The losers (all 455 of them) are killed as they’re eliminated.
The second season is set three years after the explosive finale of the first, and Player 456 is on a mission to hunt down and stop the depraved souls behind the game. Luckily, he has that new fortune to fund his quest.
He eventually finds the guy who lured him in the subway and realises the only one to take down the organisation is from the inside. Which means re-entering the game. Sounds like a bad idea.
Lee Jung-jae (Seong Gi-hun aka Player 456) will return in the lead role, hot off the back of his performance in Star Wars series The Acolyte.

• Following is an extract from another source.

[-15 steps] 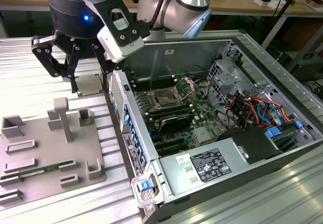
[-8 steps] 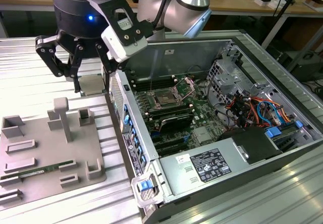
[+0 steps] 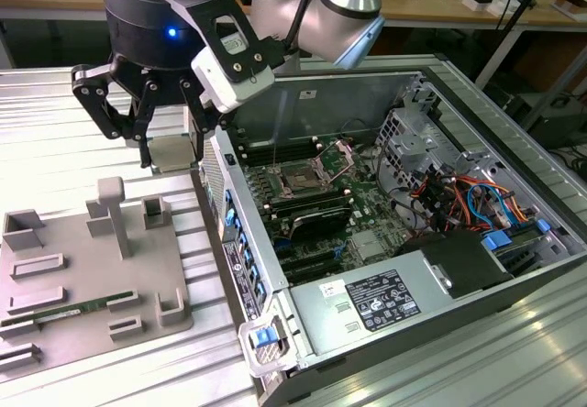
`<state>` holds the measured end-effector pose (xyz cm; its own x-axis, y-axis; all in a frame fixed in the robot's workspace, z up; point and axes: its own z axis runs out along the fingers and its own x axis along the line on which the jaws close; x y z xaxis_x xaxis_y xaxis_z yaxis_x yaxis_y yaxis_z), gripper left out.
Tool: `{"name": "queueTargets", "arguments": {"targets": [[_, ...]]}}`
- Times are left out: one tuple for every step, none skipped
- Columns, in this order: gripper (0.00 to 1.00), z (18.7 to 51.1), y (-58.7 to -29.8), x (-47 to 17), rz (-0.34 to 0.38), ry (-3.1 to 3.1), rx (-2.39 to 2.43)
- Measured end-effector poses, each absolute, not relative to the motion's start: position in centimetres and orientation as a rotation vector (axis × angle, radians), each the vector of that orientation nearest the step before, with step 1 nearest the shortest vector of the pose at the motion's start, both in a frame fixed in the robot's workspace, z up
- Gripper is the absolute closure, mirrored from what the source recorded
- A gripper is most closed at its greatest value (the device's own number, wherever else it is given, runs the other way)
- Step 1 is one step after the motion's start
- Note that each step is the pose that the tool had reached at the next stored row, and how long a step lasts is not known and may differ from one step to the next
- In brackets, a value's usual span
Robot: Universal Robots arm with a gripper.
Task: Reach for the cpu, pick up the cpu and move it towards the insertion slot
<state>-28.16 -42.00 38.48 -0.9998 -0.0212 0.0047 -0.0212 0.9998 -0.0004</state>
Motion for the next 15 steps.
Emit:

Also reprising their characters from season one are Wi Ha-jun, who played police officer Hwang Jun-ho, Lee Byung-hun as the overseer of the game and Gong Yoo, the charismatic recruiter.
Obviously, the fates of many other season one characters (devo!) meant those actors won’t be lining up for season two.
Newcomers include Yim Si-wan, Kang Ha-neul, Park Gyu-young, Lee Jin-uk and Park Sung-hoon.
Creator and director Hwang Dong-hyuk will helm the show.
Squid Game became a global sensation when it was released in September 2021 while much of the world was under lockdown from the Delta strain of Covid-19, and within weeks, became Netflix’s most watched original series, a record no other show has managed to overtake.
It clocked up 1.65 billion hours in its first 28 days after release.
The series was universally praised for its eye-popping production values, its performances and its unflinching story of South Korea’s debtors culture, wealth inequality and the viciousness of the haves to the have-nots.
Lee Jung-jae won the Emmy for outstanding lead actor in a drama, the first Asian performer to triumph in the category and the first ever win for a non-English language role in a drama series.
In his acceptance speech, he thanked Hwang for “making realistic problems we all face come to life so creatively on the screen with a great script”.
Hwang also won the Emmy for directing in a drama series while Lee, Jung Ho-yeon and the ensemble cast picked up three gongs in the American Screen Actors Guild Awards.
The enormous global success of Squid Game was influential in other streamers investing more heavily in international formats.
A reality competition version of the show recreated the games in the drama (minus the deaths).